Branch Prediction Experiments
What You'll Learn
- How to measure branch prediction effects
- The performance difference between predictable and unpredictable branches
- Why sorted data can be faster than unsorted data
- How speculation and pipeline flushes affect performance
Mental Model
By comparing code with predictable branches vs unpredictable branches, we can measure the cost of mispredictions. The difference in runtime reveals how much the CPU is paying for wrong guesses.

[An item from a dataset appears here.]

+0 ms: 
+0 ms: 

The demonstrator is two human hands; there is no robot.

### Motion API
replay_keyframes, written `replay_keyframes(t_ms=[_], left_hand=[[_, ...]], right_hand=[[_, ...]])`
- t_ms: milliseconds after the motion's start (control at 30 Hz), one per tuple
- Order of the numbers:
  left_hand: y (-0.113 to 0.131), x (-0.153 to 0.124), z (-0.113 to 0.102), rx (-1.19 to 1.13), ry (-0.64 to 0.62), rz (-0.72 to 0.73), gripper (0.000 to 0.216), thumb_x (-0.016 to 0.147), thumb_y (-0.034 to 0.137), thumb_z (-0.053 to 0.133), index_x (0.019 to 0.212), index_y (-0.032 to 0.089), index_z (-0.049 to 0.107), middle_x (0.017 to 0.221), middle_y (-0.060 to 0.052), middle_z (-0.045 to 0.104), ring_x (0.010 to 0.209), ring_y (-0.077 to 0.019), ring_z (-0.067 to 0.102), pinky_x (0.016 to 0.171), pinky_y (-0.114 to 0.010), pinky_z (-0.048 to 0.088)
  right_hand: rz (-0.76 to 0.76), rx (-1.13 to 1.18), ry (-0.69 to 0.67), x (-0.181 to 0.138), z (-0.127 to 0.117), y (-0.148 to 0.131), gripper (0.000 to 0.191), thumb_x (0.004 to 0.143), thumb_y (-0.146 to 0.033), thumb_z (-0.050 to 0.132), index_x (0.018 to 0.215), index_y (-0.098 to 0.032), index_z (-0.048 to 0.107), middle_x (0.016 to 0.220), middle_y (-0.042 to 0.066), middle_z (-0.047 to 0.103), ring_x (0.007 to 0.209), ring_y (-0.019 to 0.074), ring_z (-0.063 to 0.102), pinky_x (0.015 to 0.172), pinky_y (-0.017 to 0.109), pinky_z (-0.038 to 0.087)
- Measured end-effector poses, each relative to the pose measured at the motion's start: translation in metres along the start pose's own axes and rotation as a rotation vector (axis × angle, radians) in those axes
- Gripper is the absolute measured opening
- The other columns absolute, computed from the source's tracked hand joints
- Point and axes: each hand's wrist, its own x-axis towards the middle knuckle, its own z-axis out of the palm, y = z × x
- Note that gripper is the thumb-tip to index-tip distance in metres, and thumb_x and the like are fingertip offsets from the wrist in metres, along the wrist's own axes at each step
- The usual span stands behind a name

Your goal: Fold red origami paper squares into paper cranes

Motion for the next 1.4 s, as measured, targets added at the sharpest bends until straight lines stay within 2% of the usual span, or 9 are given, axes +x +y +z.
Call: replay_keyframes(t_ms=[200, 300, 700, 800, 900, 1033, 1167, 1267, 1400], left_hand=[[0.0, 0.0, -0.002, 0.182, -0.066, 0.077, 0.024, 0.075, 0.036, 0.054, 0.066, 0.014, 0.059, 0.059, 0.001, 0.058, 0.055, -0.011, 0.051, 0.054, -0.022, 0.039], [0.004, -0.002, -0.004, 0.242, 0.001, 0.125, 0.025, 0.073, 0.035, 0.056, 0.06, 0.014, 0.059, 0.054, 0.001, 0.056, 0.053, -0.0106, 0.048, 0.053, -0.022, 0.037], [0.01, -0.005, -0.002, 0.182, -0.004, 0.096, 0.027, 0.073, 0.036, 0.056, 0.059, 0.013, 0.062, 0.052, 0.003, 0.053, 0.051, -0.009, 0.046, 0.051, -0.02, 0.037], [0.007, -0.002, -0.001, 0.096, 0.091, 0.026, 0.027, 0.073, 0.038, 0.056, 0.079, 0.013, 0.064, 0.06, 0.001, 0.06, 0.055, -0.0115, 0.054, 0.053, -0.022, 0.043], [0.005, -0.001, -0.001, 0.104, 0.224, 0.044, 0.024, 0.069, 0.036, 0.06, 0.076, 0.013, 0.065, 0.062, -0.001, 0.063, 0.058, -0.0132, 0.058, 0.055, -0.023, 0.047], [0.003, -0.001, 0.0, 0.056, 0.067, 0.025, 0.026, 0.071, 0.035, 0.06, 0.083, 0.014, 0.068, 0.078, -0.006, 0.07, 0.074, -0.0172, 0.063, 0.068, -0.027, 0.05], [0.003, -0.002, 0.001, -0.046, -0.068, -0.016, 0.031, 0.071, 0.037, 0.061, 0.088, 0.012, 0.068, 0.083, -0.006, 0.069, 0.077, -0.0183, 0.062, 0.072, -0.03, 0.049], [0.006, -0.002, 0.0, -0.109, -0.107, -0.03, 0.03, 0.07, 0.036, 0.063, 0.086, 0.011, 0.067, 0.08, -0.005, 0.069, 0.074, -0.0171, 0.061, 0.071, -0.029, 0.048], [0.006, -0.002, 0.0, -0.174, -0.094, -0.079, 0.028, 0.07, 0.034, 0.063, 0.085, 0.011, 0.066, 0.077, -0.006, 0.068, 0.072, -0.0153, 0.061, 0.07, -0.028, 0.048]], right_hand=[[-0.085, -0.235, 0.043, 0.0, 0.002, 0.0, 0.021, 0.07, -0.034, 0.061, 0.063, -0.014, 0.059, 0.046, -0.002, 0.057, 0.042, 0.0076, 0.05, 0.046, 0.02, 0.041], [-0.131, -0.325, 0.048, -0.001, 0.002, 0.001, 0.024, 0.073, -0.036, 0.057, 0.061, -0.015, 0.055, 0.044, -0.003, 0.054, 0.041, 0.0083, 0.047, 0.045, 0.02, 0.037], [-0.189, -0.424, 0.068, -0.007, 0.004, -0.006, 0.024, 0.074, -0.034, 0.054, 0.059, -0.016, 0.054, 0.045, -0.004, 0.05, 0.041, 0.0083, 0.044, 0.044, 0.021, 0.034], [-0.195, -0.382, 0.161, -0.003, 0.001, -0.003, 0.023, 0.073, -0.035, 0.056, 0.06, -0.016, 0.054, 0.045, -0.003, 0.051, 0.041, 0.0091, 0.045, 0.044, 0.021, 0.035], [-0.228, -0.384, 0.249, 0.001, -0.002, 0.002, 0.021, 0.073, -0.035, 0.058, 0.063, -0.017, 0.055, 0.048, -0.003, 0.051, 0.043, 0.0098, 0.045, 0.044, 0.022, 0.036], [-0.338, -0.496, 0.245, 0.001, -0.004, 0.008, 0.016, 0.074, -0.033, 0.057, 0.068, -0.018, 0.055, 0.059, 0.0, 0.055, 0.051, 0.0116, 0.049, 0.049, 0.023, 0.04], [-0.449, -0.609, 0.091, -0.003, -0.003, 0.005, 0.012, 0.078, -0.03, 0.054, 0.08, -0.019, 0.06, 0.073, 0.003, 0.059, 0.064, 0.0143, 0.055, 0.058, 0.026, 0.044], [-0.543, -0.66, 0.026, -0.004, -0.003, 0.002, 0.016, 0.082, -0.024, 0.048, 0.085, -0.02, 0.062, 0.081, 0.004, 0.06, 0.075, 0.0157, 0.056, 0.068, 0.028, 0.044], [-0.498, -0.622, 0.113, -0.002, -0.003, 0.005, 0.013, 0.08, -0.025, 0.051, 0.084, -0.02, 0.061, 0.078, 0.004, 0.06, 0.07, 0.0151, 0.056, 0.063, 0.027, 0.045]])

Experiment 1: Always-Taken Branch
This branch is always taken—completely predictable:
#include <chrono>
#include <iostream>
#include <vector>
using Clock = std::chrono::high_resolution_clock;
using Duration = std::chrono::nanoseconds;
int main() {
std::vector<int> data(100000, 1);
volatile int sum = 0;
const int iterations = 1000;
auto start = Clock::now();
for (int iter = 0; iter < iterations; ++iter) {
for (size_t i = 0; i < data.size(); ++i) {
if (data[i] > 0) { // Always true!
sum += data[i];
}
}
}
auto end = Clock::now();
auto elapsed = std::chrono::duration_cast<Duration>(end - start);
double ns_per_element = static_cast<double>(elapsed.count()) /
(iterations * data.size());
std::cout << "Always-taken: " << ns_per_element << " ns/element\n";
return 0;
} Experiment 2: Always-Not-Taken Branch
// Same structure, but branch is never taken
std::vector<int> data(100000, -1);
for (size_t i = 0; i < data.size(); ++i) {
if (data[i] > 0) { // Always false!
sum += data[i];
}
} Experiment 3: Random Branch
#include <random>
std::vector<int> data(100000);
std::random_device rd;
std::mt19937 gen(rd());
std::uniform_int_distribution<> dis(0, 1);
for (size_t i = 0; i < data.size(); ++i) {
data[i] = dis(gen); // Random 0 or 1
}
// Now the branch is unpredictable
for (size_t i = 0; i < data.size(); ++i) {
if (data[i] > 0) { // 50/50 probability
sum += data[i];
}
} Experiment 4: Sorted vs Unsorted (Classic)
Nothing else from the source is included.